- [Task objective]
What follows is a listing. Write it all out exactly.

- [Dataset content]
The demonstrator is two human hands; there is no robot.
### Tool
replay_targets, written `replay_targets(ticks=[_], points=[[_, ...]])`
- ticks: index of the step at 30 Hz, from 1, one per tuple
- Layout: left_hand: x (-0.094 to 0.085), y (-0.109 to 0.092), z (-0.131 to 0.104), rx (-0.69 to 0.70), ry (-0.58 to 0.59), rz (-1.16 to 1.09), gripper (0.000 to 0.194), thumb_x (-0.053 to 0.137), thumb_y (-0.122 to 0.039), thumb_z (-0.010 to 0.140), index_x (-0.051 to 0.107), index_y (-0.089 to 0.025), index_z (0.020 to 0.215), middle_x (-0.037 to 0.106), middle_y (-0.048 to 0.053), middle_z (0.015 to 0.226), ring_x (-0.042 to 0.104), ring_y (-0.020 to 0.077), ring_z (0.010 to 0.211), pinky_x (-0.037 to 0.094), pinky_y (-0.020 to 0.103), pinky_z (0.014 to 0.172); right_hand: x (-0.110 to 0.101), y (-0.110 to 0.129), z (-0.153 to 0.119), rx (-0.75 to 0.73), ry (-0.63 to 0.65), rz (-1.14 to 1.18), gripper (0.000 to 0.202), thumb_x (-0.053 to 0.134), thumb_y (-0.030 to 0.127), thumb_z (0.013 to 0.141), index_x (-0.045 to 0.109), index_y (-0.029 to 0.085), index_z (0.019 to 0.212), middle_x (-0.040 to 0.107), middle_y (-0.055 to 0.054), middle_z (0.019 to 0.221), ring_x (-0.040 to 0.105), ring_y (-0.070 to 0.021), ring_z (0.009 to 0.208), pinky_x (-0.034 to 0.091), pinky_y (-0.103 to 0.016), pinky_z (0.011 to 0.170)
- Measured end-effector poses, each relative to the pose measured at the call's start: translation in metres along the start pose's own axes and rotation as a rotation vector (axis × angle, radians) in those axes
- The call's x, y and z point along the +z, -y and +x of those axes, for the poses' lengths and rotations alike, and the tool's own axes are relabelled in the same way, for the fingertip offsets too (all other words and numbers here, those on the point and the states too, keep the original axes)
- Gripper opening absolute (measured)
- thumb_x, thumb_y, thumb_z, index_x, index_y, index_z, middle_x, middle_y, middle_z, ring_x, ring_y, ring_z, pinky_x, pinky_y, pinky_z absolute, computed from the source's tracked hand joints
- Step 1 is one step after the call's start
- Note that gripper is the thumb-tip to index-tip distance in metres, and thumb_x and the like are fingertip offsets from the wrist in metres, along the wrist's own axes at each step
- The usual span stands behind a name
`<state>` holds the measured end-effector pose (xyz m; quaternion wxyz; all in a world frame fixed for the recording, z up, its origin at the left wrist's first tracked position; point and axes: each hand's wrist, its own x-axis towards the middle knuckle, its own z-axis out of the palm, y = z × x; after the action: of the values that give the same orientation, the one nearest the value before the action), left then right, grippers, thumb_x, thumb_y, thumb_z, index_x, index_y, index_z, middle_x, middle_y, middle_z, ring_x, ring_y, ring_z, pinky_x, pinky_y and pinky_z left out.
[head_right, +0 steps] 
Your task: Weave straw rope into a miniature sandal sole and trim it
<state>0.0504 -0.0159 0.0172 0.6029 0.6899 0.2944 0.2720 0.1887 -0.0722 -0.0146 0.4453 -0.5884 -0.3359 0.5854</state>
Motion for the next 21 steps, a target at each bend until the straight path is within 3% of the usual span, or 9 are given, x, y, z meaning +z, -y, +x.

- [Task answer]
The demonstrator is two human hands; there is no robot.
### Tool
replay_targets, written `replay_targets(ticks=[_], points=[[_, ...]])`
- ticks: index of the step at 30 Hz, from 1, one per tuple
- Layout: left_hand: x (-0.094 to 0.085), y (-0.109 to 0.092), z (-0.131 to 0.104), rx (-0.69 to 0.70), ry (-0.58 to 0.59), rz (-1.16 to 1.09), gripper (0.000 to 0.194), thumb_x (-0.053 to 0.137), thumb_y (-0.122 to 0.039), thumb_z (-0.010 to 0.140), index_x (-0.051 to 0.107), index_y (-0.089 to 0.025), index_z (0.020 to 0.215), middle_x (-0.037 to 0.106), middle_y (-0.048 to 0.053), middle_z (0.015 to 0.226), ring_x (-0.042 to 0.104), ring_y (-0.020 to 0.077), ring_z (0.010 to 0.211), pinky_x (-0.037 to 0.094), pinky_y (-0.020 to 0.103), pinky_z (0.014 to 0.172); right_hand: x (-0.110 to 0.101), y (-0.110 to 0.129), z (-0.153 to 0.119), rx (-0.75 to 0.73), ry (-0.63 to 0.65), rz (-1.14 to 1.18), gripper (0.000 to 0.202), thumb_x (-0.053 to 0.134), thumb_y (-0.030 to 0.127), thumb_z (0.013 to 0.141), index_x (-0.045 to 0.109), index_y (-0.029 to 0.085), index_z (0.019 to 0.212), middle_x (-0.040 to 0.107), middle_y (-0.055 to 0.054), middle_z (0.019 to 0.221), ring_x (-0.040 to 0.105), ring_y (-0.070 to 0.021), ring_z (0.009 to 0.208), pinky_x (-0.034 to 0.091), pinky_y (-0.103 to 0.016), pinky_z (0.011 to 0.170)
- Measured end-effector poses, each relative to the pose measured at the call's start: translation in metres along the start pose's own axes and rotation as a rotation vector (axis × angle, radians) in those axes
- The call's x, y and z point along the +z, -y and +x of those axes, for the poses' lengths and rotations alike, and the tool's own axes are relabelled in the same way, for the fingertip offsets too (all other words and numbers here, those on the point and the states too, keep the original axes)
- Gripper opening absolute (measured)
- thumb_x, thumb_y, thumb_z, index_x, index_y, index_z, middle_x, middle_y, middle_z, ring_x, ring_y, ring_z, pinky_x, pinky_y, pinky_z absolute, computed from the source's tracked hand joints
- Step 1 is one step after the call's start
- Note that gripper is the thumb-tip to index-tip distance in metres, and thumb_x and the like are fingertip offsets from the wrist in metres, along the wrist's own axes at each step
- The usual span stands behind a name
`<state>` holds the measured end-effector pose (xyz m; quaternion wxyz; all in a world frame fixed for the recording, z up, its origin at the left wrist's first tracked position; point and axes: each hand's wrist, its own x-axis towards the middle knuckle, its own z-axis out of the palm, y = z × x; after the action: of the values that give the same orientation, the one nearest the value before the action), left then right, grippers, thumb_x, thumb_y, thumb_z, index_x, index_y, index_z, middle_x, middle_y, middle_z, ring_x, ring_y, ring_z, pinky_x, pinky_y and pinky_z left out.
[head_right, +0 steps] 
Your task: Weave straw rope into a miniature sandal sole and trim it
<state>0.0504 -0.0159 0.0172 0.6029 0.6899 0.2944 0.2720 0.1887 -0.0722 -0.0146 0.4453 -0.5884 -0.3359 0.5854</state>
Motion for the next 21 steps, a target at each bend until the straight path is within 3% of the usual span, or 9 are given, x, y, z meaning +z, -y, +x.

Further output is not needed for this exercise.